Ce texte repose sur un constat fondamental, à savoir la relative perte de vitesse de la géographie québécoise dans le domaine des études autochtones. Il existe en effet une disproportion progressive entre, d’une part, l’importance des questions autochtones dans les débats publiques et dans les milieux de recherche en général et, d’autre part, la place de la géographie québécoise dans ce domaine. Cette disproportion est d’autant plus considérable que les besoins en expertise géographique sont croissants.

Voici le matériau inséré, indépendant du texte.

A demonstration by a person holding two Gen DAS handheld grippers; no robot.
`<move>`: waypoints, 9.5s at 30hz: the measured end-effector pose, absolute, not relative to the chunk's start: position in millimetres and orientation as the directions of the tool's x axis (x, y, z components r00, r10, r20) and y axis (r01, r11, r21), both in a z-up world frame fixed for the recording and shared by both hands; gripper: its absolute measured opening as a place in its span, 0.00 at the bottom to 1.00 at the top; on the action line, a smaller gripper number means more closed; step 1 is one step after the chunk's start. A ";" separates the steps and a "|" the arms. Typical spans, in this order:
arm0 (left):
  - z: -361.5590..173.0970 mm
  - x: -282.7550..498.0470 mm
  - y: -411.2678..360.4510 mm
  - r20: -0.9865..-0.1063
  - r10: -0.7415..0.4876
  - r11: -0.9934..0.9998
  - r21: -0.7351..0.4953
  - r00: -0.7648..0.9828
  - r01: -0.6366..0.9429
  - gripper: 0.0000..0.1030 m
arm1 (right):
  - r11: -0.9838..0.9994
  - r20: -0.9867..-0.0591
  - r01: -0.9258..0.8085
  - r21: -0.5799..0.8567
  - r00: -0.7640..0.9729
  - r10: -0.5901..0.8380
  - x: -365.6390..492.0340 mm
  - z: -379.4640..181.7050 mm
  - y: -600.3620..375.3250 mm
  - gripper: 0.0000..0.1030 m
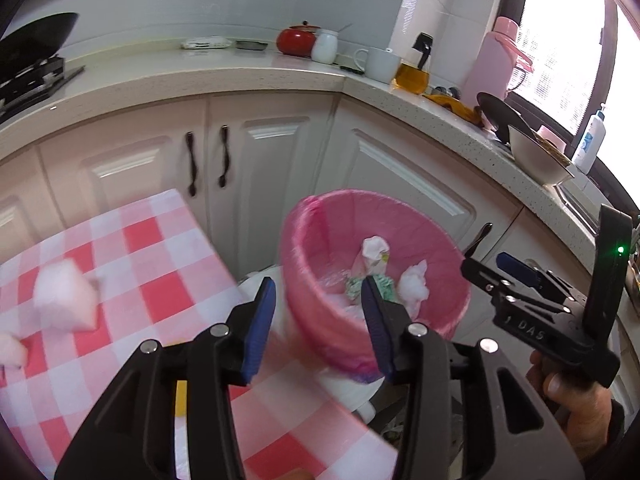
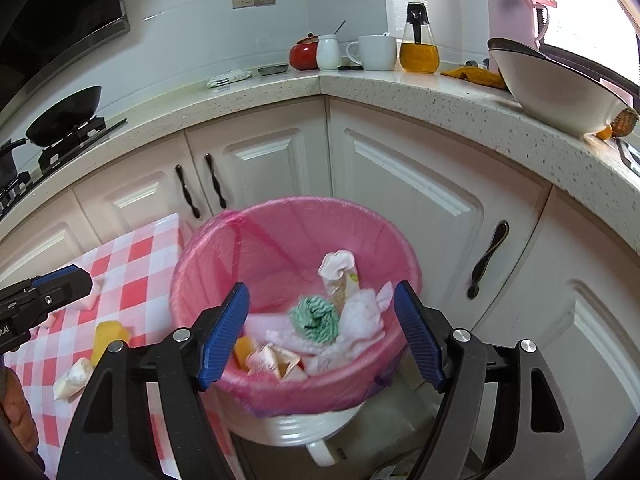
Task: Collect trash
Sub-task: 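Open both grippers to drop the cup and tissue into the bin, then move both grippers back over the table toward the remaining trash, then grasp a white paper packet with the right gripper while the left grasps a white foam block, then carry the foam block and paper packet over the pink bin, then open both grippers to drop the foam block and packet into the bin, then move both grippers back over the table toward the remaining trash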
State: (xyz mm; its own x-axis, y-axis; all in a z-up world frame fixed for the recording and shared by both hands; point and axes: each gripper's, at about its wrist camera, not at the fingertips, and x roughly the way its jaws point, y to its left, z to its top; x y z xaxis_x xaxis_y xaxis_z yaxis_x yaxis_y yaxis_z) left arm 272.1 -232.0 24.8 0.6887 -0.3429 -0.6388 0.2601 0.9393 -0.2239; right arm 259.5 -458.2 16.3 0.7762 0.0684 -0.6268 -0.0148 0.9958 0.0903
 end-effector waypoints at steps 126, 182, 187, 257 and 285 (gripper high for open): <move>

Si pour des raisons contextuelles – les compétitions institutionnelles, la diversité de la clientèle étudiante, le foissonnement des influences intellectuelles ou la multiplication des attentes sociales – la question autochtone demeure marginale en géographie, encore faut-il s’assurer qu’elle ne disparaisse pas du paysage institutionnel. Sinon, c’est la transmission future – et donc la survie ! – de l’expertise et du regard géographiques qui est en péril. Le problème de la transmission commence bien sûr dans les salles de cours, là où l’enseignement sur la réalité des Autochtones est à souhaiter. Il s’exprime aussi à travers la production scientifique, là où les géographes se parlent de géographie et débattent entre eux des orientations et des perspectives disciplinaires à promouvoir et à développer – c’est-à-dire dans des revues de géographie telles que les Cahiers de géographie du Québec ou LeGéographe canadien. Enfin, sans une participation plus importante des géographes aux débats entourant la question autochtone, c’est la pertinence sociale et institutionnelle de la discipline qui risque de ne pas se transmettre, ni sur la place publique, ni dans le monde universitaire. En définitive, la géographie universitaire québécoise semble mal engagée dans le virage mental profond devant la mener à une vision juste et véritable d’un Québec total (Hamelin, 1999 : 61-62).